Below the Top Ten...
Damsels in Distress doubled its screen count but is still a long way from indie hit status. Darling Companion, opened on only 4 screens despite a name cast. (Yes, they're all senior citizens but couldn't they market this more widely to older viewers? I mean it's only been 9 years since Diane Keaton carried a $100 million multi-quadrant hit.) Further down the list the Weinstein Co's Oscar horses of 2011 are all about to return to the stable ending their theatrical runs as they hit DVD. The Iron Lady is dragging herself to a $30 million finish, The Artist is ending with $44, and Coriolanus and W.E. are... well, better luck on DVD. 

What did you see this weekend? Do you love stunt casting? Which reality TV star would you gladly follow into the movie theater for some legit camera acting?

Sunday
Apr222012

Jack Attack

Jack Nicholson is 75 years old today. He has only made 3 movies in the past eight years and his last great performance (About Schmidt) was a full decade past. His frequent absences would be a much greater loss to cinema if his current taste didn't lean more Bucket List and less Schmidt. But he has meant so much to so many moviegoers for so many decades that his big day is definitely worth celebrating.

So herewith ten random things off the top of my head that I love about Jack Nicholson... and it shouldn't surprise you that most of them involve his actress co-stars. That's not just because you're reading this at The Film Experience but because, for all of Jack's showboating style, he regularly ups the game of his leading ladies (and vice versa)

• "Dear Ndugu..." (About Schmidt)

• the fascinating and atypical restraint of his character work as Eugene O'Neill in Reds (1981). He lets Warren Beatty & Diane Keaton lead (which they do spectacularly well -- what a great movie) but manages to leave an indelible searing impression all the same. I sometimes wonder if it's his best performance.

• That it took him a good  long while to become JACK NICHOLSON -- he started in 1956 and he wasn't really JACK til 1969's Five Easy Pieces, and those slow burn rises to superstardom really ought to inspire all great actors who are looking for a defining breakthrough.

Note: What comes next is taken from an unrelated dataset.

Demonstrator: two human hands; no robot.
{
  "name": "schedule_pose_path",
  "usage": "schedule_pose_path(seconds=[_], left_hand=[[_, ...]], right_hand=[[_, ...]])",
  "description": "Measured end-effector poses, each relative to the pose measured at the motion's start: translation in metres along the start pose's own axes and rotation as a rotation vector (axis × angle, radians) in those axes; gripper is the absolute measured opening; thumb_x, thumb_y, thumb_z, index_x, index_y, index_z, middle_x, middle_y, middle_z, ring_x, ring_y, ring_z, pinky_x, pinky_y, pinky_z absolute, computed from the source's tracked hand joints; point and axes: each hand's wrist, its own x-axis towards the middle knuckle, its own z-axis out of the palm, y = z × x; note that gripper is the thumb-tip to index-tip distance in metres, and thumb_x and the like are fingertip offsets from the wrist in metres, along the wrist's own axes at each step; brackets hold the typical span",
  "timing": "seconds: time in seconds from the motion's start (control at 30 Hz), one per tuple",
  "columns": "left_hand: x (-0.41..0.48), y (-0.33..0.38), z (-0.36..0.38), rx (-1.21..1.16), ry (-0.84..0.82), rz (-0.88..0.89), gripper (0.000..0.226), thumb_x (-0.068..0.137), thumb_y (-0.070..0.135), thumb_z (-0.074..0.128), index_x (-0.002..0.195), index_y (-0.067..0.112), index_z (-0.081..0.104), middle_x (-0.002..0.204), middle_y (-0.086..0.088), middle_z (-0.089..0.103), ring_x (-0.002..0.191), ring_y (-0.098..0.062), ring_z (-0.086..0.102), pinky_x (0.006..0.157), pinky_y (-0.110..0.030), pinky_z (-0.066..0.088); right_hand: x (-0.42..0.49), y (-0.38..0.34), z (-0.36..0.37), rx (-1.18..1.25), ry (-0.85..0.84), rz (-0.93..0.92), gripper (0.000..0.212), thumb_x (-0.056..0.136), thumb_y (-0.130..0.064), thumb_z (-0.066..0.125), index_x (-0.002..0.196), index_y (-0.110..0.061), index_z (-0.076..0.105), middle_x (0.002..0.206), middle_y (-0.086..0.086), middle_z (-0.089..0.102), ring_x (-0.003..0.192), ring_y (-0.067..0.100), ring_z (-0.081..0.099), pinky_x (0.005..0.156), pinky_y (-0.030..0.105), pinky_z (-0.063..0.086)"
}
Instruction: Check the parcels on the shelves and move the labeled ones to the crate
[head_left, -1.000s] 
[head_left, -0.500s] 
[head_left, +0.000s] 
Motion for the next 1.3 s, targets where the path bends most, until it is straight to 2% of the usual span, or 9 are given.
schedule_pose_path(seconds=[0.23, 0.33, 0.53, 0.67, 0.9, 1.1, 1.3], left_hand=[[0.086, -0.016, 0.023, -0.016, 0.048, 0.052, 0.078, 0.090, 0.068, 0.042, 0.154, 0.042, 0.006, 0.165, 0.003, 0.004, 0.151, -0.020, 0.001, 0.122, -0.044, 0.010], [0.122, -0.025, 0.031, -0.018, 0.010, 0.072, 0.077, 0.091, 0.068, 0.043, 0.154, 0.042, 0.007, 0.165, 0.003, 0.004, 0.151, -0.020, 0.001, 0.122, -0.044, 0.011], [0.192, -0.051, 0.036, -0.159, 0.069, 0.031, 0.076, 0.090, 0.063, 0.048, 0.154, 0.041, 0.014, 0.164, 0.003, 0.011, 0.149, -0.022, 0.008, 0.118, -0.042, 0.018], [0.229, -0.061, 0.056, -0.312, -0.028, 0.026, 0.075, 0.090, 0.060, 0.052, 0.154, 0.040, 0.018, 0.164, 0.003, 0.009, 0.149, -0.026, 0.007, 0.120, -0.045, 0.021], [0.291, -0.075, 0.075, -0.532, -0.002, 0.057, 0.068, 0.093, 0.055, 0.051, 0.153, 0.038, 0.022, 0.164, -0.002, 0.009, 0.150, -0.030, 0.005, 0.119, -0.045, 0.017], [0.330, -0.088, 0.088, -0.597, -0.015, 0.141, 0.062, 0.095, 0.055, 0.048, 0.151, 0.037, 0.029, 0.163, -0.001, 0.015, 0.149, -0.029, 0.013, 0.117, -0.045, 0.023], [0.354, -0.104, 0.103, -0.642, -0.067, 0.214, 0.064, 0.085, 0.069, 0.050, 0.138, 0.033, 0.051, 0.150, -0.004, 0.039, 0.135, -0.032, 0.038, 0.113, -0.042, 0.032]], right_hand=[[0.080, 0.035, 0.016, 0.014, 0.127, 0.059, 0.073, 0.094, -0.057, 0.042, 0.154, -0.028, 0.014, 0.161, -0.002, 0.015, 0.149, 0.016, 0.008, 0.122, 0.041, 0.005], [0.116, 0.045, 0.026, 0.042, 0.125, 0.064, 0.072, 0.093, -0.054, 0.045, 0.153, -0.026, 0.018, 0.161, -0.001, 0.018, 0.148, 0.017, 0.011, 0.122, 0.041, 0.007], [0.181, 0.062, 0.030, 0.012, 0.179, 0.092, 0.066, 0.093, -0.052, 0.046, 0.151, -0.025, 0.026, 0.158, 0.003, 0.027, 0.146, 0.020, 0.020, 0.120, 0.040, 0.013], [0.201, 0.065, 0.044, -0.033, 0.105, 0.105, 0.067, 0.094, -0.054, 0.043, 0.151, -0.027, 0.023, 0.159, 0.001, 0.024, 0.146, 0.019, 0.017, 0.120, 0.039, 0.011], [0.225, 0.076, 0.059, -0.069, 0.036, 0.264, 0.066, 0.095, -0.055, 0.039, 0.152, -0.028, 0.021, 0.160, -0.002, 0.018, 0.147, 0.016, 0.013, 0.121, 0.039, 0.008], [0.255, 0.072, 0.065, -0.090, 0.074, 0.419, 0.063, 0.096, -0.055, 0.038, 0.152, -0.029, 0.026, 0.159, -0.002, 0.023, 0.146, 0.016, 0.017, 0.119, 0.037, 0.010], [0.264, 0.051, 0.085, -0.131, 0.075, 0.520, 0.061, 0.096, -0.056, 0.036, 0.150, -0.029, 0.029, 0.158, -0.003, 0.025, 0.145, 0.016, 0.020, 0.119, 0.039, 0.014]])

• The electric but very different push/pulls of his beastly seductions of Michelle Pfeiffer in Witches of Eastwick (1987) and Wolf (1994). They had great chemistry together. 

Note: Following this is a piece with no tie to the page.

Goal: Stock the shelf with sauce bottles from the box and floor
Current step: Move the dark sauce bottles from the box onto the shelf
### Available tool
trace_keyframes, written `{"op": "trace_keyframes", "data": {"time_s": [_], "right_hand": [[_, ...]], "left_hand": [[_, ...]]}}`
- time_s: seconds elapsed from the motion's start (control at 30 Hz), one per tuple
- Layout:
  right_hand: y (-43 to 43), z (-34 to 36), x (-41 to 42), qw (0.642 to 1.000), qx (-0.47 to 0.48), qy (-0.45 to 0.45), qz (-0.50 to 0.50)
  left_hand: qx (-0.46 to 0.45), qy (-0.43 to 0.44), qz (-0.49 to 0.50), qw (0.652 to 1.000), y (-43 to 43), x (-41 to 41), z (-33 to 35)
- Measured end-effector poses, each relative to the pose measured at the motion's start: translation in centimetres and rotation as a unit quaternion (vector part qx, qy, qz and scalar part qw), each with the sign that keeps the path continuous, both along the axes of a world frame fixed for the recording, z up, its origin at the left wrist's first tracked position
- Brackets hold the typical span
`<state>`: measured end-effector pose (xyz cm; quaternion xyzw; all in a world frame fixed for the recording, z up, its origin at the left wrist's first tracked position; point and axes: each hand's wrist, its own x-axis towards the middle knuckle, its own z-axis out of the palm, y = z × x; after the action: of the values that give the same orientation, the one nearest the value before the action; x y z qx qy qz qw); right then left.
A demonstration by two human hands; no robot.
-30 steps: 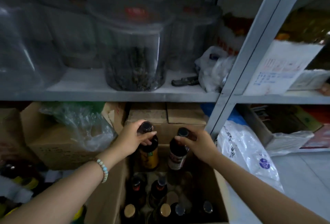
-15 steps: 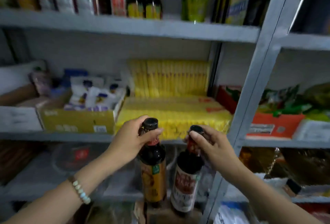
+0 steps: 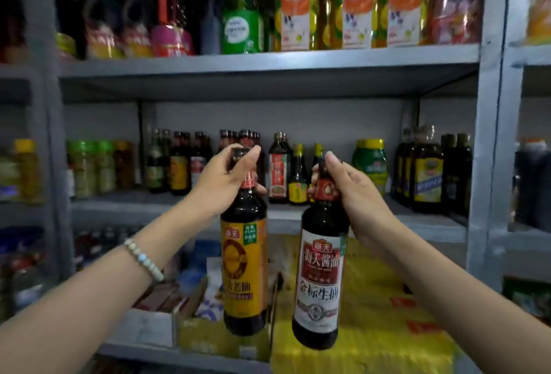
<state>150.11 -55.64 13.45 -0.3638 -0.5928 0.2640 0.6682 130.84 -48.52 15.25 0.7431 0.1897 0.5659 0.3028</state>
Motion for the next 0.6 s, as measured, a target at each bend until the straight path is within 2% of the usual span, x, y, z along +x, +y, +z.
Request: {"op": "trace_keyframes", "data": {"time_s": [0.13,0.2,0.27,0.37,0.6], "right_hand": [[2.2,2.8,-2.0,0.999,-0.002,0.001,0.053],[3.6,3.7,-2.7,0.997,-0.005,-0.008,0.078],[5.1,4.5,-3.5,0.995,-0.005,-0.024,0.098],[7.9,5.6,-4.7,0.993,-0.007,-0.04,0.114],[15.9,8.5,-8.9,0.989,0.006,-0.02,0.145]], "left_hand": [[0.032,0.019,0.087,0.995,0.5,-2.3,2.5],[0.015,0.027,0.123,0.992,1.4,-3.4,3.0],[-0.013,0.0,0.112,0.994,2.5,-4.6,3.2],[-0.002,-0.009,0.148,0.989,4.6,-6.1,3.7],[-0.004,-0.031,0.158,0.987,12.2,-10.5,5.6]]}}
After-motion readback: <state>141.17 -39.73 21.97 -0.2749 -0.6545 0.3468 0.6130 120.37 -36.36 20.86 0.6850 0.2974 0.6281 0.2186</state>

• Chinatown (1974) in general and in its entirety. Also specifically in just about every scene. Let's simplify...

 Chinatown (1974) !!!!

• "Do I ice her? Do I marry her? Which one of dese?" Dumb pussy-whipped Jack in Prizzi's Honor (1985) who is talking about Irene (Kathleen Turner) but might just as well be describing his topsy turvy relationship with his ex (Anjelica Huston) too. 

...His women keep pulling the rug out from under him, the Oriental rug to be precise.

 Right there on the Oriental. With all the lights on. 

Everything about The Jack & Shirley Show within Terms of Endearment (1983)

His long friendship with Warren Beatty, also newly 75. Imagine the influence and power they've wielded in their time on American cinema.

• "Heeeeeere's Johnny!" My favorite Jack Nicholson moments are rarely the iconic ones that everyone knows (in which I always find myself feeling "pull it back!") but his literally splintering-crazy work in The Shining is the best of his YOU CAN'T HANDLE THE TRUTH style screen beats. 

Your turn!

What's your favorite Jack Nicholson performance? Which screen moments from his long history stick with you.